By Alex Howard PT, DPT, CSCS

Edited by Brent Brookbush DPT, PT, COMT, MS, PES, CES, CSCS, ACSM H/FS

Original Citation: Jung, H., Kang, S., Park, J., Cynn, H., & Jeon, H., (2015). EMG activity and force during prone hip extension in individuals with lumbar segmental instability. Manual Therapy, 20(3), 440-444. ABSTRACT

Why is this relevant?:

Lumbar segment instability (LSI), due to mechanical and functional impairment, is a common source of low back pain (LBP).  Optimal activity and coordination between lumbar extensor and hip extensor muscles is necessary for lumbo pelvic stabilization and optimal motion during hip extension.  This study compares hip extension force, lumbar erector and posterior hip muscle activity during prone hip extension (PHE), in individuals with and without LSI.

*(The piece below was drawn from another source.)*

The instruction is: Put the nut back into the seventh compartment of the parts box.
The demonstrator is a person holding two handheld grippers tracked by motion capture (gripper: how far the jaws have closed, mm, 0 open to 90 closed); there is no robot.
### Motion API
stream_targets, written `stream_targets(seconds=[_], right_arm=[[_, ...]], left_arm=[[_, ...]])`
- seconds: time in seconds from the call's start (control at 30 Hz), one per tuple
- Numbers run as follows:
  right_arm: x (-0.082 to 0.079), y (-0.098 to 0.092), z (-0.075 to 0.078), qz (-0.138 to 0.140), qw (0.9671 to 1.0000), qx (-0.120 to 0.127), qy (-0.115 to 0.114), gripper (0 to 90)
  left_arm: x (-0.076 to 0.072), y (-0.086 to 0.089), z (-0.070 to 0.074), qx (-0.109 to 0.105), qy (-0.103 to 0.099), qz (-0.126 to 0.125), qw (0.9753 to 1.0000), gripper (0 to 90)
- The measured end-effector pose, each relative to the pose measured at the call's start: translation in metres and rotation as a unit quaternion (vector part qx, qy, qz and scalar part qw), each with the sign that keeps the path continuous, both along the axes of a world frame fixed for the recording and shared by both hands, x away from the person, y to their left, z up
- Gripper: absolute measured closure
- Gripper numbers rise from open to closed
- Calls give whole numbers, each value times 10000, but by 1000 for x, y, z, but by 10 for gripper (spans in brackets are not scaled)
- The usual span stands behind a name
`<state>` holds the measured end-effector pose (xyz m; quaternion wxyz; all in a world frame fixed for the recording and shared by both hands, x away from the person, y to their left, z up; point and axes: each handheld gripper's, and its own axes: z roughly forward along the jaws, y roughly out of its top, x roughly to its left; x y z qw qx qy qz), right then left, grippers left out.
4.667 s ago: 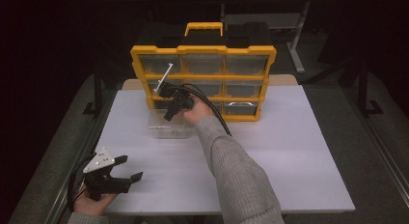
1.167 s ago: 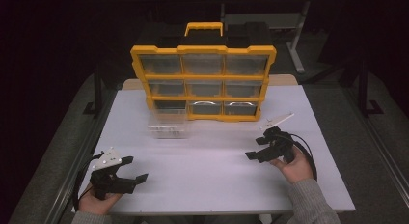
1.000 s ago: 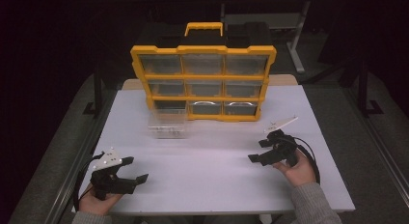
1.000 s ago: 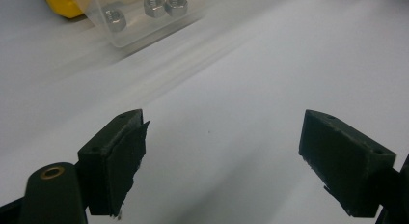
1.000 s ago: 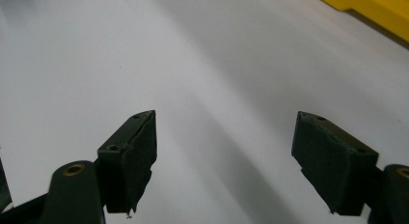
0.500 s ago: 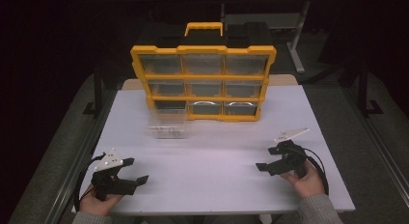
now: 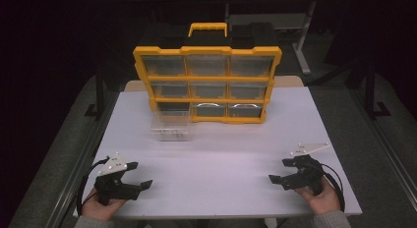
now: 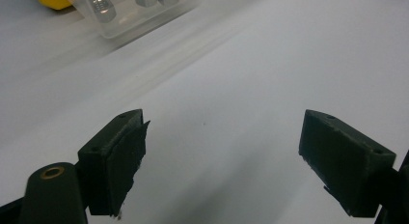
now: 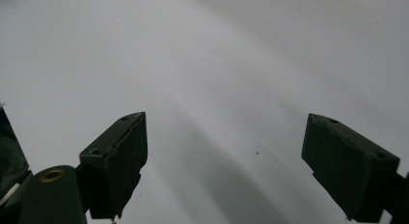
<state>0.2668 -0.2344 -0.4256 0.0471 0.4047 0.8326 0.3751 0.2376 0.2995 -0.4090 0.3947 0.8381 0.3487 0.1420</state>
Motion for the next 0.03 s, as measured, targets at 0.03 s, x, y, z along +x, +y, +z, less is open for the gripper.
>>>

Dr. Brent Brookbush instructs Personal Trainer, Laura DeAngelis on proper form for the Quadruped Opposite Arm Leg Raise (Transverse Abdominis Activation) Quadruped Opposite Arm and Leg Raise - Transverse Abdominis Activation (TVA)

Study Summary

Study Design Cross Sectional Study
Level of Evidence IV - Evidence from well-designed case control or cohort study
Subject Demographics

Characteristics: matched control subjects

    • Gender: female
    • Age: 26 (+ 5 years)
    • Weight (+ 3 kg)
    • height (+ 3 kg)

LSI Individuals (120 recruited from orthopedic clinic)

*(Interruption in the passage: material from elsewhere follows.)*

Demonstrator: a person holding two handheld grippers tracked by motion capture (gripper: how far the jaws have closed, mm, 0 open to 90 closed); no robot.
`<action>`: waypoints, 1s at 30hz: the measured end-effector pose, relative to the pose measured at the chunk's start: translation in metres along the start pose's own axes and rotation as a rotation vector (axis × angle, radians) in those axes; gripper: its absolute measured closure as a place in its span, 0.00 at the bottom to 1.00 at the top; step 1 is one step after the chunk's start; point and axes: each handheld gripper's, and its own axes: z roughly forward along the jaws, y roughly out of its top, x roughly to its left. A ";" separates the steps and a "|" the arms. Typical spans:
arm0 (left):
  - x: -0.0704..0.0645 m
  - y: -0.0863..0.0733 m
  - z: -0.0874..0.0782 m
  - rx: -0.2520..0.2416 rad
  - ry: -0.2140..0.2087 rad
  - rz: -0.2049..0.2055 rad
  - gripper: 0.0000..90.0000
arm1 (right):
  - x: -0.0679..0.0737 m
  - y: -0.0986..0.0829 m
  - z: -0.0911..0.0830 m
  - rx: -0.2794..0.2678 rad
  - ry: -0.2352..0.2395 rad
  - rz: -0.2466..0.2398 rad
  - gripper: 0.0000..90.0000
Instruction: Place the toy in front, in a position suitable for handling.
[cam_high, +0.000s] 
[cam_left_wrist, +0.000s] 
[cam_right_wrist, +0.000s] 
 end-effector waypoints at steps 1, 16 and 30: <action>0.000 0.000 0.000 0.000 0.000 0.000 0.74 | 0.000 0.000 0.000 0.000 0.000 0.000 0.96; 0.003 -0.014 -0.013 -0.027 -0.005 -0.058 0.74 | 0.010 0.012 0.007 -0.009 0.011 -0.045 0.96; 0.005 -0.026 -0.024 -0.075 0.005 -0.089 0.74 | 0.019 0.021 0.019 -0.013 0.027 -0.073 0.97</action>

  • Inclusion Criteria: non radicular central low back pain (LBP) > 3 months, combination of >3cm slip and translation on plain radiograph, degenerative disc disease on MRI, (+) for both clinical tests
  • Exclusion Criteria: negative concordant pain with discography, slip < 3 cm, translation < 3 cm, (-) both clinical tests, inability to perform hip extension, (+) Thomas test, history of fracture or surgery at lumbar spine or hip joint, structural deformities or neurological disorders, significant weakness in hip muscles
  • Final Inclusion: 36 individuals

Asymptotic individuals (54 recruited from orthopedic clinic)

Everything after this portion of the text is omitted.